» Your assignment: I need every line of the material below that includes the string "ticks".

» Data excerpt:

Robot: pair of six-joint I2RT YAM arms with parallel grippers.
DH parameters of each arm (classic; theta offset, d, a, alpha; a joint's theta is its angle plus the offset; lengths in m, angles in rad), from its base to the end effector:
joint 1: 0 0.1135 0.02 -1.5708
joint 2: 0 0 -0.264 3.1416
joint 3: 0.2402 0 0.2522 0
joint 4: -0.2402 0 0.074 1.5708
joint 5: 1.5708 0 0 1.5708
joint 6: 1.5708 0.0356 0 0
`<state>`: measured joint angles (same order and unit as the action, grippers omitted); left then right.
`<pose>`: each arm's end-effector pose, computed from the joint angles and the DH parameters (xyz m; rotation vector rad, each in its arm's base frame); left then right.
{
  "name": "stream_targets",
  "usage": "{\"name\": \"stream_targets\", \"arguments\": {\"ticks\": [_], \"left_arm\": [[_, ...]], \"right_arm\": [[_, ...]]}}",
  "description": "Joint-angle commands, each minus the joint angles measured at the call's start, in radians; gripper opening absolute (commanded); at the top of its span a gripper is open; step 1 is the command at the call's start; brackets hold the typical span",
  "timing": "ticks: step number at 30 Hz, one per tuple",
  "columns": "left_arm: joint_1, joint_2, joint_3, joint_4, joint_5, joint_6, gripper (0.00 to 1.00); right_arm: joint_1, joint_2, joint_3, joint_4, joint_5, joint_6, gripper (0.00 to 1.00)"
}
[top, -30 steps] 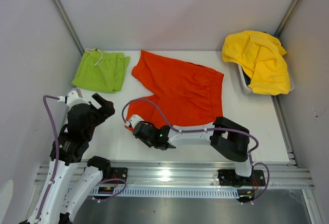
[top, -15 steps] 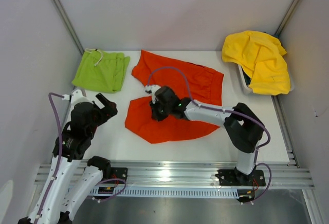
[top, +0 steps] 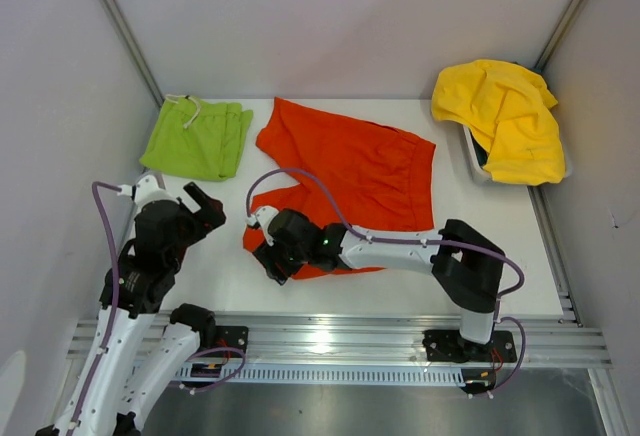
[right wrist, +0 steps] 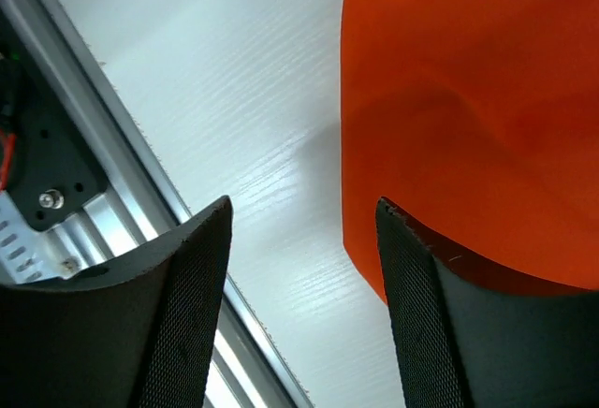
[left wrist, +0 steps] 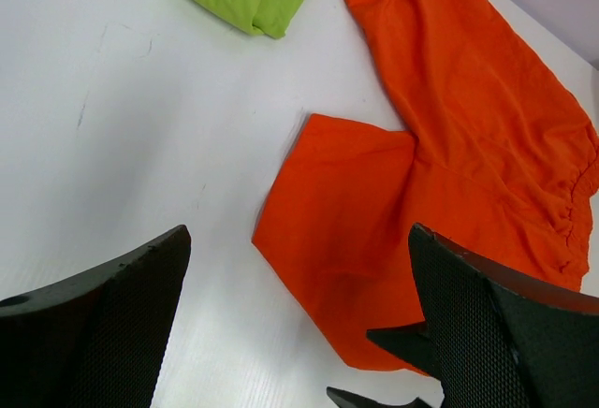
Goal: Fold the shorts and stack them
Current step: Flatten the shorts out
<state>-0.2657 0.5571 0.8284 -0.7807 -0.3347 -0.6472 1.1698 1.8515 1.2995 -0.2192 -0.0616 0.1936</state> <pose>0.1090 -0.0175 0.3240 -0.5872 1.9710 -0.2190 0.1587 0.3799 0.2135 -1.1835 2.1607 0.7148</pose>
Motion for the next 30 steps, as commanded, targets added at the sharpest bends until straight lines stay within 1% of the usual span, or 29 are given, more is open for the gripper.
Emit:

» Final answer:
  "usage": "{\"name\": \"stream_targets\", \"arguments\": {\"ticks\": [_], \"left_arm\": [[_, ...]], \"right_arm\": [[_, ...]]}}",
  "timing": "ticks: step number at 30 Hz, one per tuple",

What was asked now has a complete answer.